Encapsulation of probiotics based on electrostatic interaction and layer-by-layer assembly method to enhance environmental resistance 利用静电相互作用和逐层组装的方法对益生菌进行封装，增强其环境抗性

IF 11 1区农林科学 Q1 CHEMISTRY, APPLIED

Food Hydrocolloids

Pub Date : 2025-12-02 DOI: 10.1016/j.foodhyd.2025.112322

Xuewu Liu , Bingyong Mao , Xin Tang , Qiuxiang Zhang , Qixiao Zhai , Jianxin Zhao , Wei Chen , Shumao Cui

This study utilized the surface charge properties of microbial cells to co-deliver polyphenols and probiotics via the anti-solvent method and electrostatic layer-by-layer assembly technology. Zein nanoparticles (ZN) with a positive surface charge, small particle size (87.58 nm), and high loading capacity (2.46 %) were synthesized at a zein to curcumin mass ratio of 20:1. These ZN and sodium carboxymethyl cellulose (CMC-Na) were alternately deposited onto probiotics to create a nano-scale coating. The primary forces driving the formation of ZN and probiotic encapsulation were electrostatic interactions, hydrophobic interactions, and hydrogen bonding. The effects of the number of encapsulation layers and polyphenols on probiotic stability were then investigated from thermodynamic and biometric perspectives. The findings indicated that the inclusion of polyphenols and an increased number of encapsulation layers enhance the freeze-drying resistance, storage stability, and antioxidant activity of probiotics. After 4 weeks of refrigeration, the viable cell count of probiotics encapsulated in four layers was 10.72 Log CFU/g, significantly higher than that of free probiotics (8.23 Log CFU/g). Moreover, a double-layer coating was crucial for improving the thermal stability of probiotics, with a CMC-Na layer providing additional protection. Co-encapsulation not only protects and delivers polyphenols but also enables controlled release by varying the number of encapsulation coatings. The ZN layer loaded with polyphenols offered enhanced protection for probiotics in simulated gastrointestinal digestion in vitro. Furthermore, the survival rate of probiotics post-digestion increases with additional encapsulation layers. This study had significant implications for the development of new functional foods and highly stable probiotic formulations.
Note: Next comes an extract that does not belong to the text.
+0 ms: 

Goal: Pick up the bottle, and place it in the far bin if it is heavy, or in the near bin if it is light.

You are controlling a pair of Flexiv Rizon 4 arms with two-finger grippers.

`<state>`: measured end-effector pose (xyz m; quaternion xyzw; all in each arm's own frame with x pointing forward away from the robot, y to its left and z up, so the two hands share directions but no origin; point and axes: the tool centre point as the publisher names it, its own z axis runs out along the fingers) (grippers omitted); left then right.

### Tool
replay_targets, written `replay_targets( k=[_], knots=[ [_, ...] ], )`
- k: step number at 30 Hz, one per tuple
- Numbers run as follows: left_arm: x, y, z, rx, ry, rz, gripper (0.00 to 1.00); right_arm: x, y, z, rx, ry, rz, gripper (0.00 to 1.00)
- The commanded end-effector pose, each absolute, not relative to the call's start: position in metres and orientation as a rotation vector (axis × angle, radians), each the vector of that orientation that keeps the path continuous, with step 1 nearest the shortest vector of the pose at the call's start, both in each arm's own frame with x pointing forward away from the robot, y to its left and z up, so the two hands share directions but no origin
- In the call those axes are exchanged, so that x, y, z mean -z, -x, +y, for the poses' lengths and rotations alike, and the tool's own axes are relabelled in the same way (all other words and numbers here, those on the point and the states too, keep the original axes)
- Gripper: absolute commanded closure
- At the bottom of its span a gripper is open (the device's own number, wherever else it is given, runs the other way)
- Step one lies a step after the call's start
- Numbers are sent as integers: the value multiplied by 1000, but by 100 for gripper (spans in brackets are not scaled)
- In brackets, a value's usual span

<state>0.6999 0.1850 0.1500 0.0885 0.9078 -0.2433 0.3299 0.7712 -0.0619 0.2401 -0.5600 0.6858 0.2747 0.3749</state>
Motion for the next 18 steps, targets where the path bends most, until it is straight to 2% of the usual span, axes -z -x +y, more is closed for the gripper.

本研究利用微生物细胞的表面电荷特性，通过反溶剂法和静电逐层组装技术，实现多酚和益生菌的协同输送。在玉米蛋白与姜黄素质量比为20:1的条件下，合成了表面带正电荷、粒径小（87.58 nm）、负载率高（2.46%）的玉米蛋白纳米颗粒（ZN）。这些锌和羧甲基纤维素钠（CMC-Na）交替沉积在益生菌上，形成纳米级涂层。静电相互作用、疏水相互作用和氢键是驱动ZN和益生菌包封形成的主要力量。然后从热力学和生物计量学的角度研究了包封层数和多酚对益生菌稳定性的影响。结果表明，多酚包埋和包封层数的增加增强了益生菌的抗冻性、贮藏稳定性和抗氧化活性。冷藏4周后，四层包封益生菌的活菌数为10.72 Log CFU/g，显著高于游离益生菌的8.23 Log CFU/g。此外，双层涂层对于提高益生菌的热稳定性至关重要，CMC-Na层提供了额外的保护。共包封不仅可以保护和输送多酚，还可以通过改变包封涂层的数量来控制释放。负载多酚的锌层在体外模拟胃肠消化中对益生菌具有增强的保护作用。此外，随着包被层数的增加，益生菌消化后的存活率也会增加。本研究对开发新型功能性食品和高稳定性益生菌制剂具有重要意义。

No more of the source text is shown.